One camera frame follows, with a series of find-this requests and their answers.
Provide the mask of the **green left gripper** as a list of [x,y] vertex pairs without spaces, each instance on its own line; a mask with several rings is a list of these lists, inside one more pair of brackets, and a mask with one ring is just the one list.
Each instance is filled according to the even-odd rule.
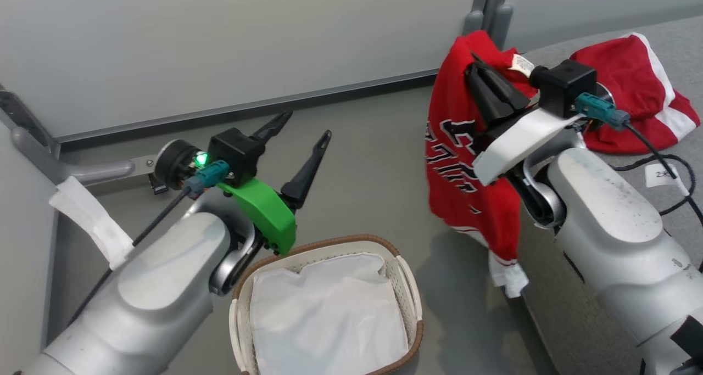
[[[292,110],[279,113],[249,137],[266,144],[281,132],[291,116]],[[225,182],[217,185],[224,193],[234,197],[244,214],[279,255],[287,256],[296,242],[297,222],[292,210],[303,208],[331,138],[331,130],[319,138],[304,165],[281,188],[280,197],[276,190],[256,178],[239,187]]]

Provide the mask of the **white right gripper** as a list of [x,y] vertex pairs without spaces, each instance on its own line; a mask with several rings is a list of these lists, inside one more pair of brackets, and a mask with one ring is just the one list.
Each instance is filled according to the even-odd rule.
[[[502,123],[529,106],[530,99],[507,78],[474,52],[472,57],[465,81],[486,127]],[[473,170],[478,181],[484,186],[492,184],[581,118],[580,113],[571,118],[558,117],[543,108],[528,112],[475,158]]]

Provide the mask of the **red basketball jersey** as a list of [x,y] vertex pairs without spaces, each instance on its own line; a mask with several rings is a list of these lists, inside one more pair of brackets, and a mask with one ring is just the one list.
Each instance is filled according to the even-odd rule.
[[520,196],[506,179],[484,186],[473,162],[475,139],[484,131],[465,81],[474,56],[495,68],[528,99],[537,95],[527,73],[513,69],[516,49],[502,51],[484,30],[458,37],[442,62],[430,98],[425,129],[425,175],[430,210],[449,227],[489,250],[489,273],[508,298],[529,284],[517,256]]

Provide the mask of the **red shorts with white stripe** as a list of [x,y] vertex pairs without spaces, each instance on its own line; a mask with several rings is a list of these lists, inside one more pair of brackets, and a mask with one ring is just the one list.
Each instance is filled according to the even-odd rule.
[[570,58],[595,68],[615,106],[630,115],[631,125],[657,150],[673,147],[700,126],[698,113],[673,88],[644,35],[628,33],[577,50]]

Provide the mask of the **grey fabric sofa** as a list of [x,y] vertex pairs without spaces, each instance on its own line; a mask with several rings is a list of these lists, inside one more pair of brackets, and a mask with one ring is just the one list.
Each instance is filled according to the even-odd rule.
[[[703,15],[554,44],[530,51],[533,62],[553,65],[585,46],[637,32],[648,38],[673,88],[688,98],[701,119],[673,153],[692,165],[694,197],[703,210]],[[674,187],[645,187],[644,168],[623,177],[657,209],[680,200]],[[608,317],[553,245],[554,233],[538,229],[521,210],[520,263],[529,277],[524,290],[527,310],[560,375],[637,375],[640,358],[629,335]],[[665,228],[689,253],[696,266],[703,260],[703,227],[686,205],[663,216]]]

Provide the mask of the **white basket liner cloth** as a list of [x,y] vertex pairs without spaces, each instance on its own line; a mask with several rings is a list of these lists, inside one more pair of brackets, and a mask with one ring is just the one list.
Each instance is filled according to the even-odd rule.
[[254,277],[259,375],[367,375],[409,352],[385,260],[355,253]]

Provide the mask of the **white basket with brown rim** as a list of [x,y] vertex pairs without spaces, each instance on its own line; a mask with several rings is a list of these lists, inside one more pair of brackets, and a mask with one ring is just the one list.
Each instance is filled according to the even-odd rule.
[[419,353],[424,333],[419,288],[406,260],[382,237],[356,234],[309,243],[292,249],[286,257],[271,257],[255,263],[244,272],[232,294],[228,322],[236,365],[241,375],[260,375],[249,315],[254,276],[268,270],[300,271],[306,265],[357,253],[372,253],[384,260],[384,274],[389,277],[404,324],[409,351],[399,359],[375,368],[366,375],[390,375],[406,366]]

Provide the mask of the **grey partition foot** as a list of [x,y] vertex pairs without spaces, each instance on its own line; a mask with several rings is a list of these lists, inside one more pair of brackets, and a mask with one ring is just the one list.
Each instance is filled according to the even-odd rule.
[[129,160],[75,165],[65,163],[48,152],[28,130],[13,127],[10,131],[13,145],[43,173],[53,184],[60,184],[73,176],[84,186],[104,184],[116,180],[148,175],[153,172],[156,155],[146,155]]

++++++

• [Required work]
All that is wanted is the number of lines in the records that include the string "gripper".

• [Solution to the exercise]
2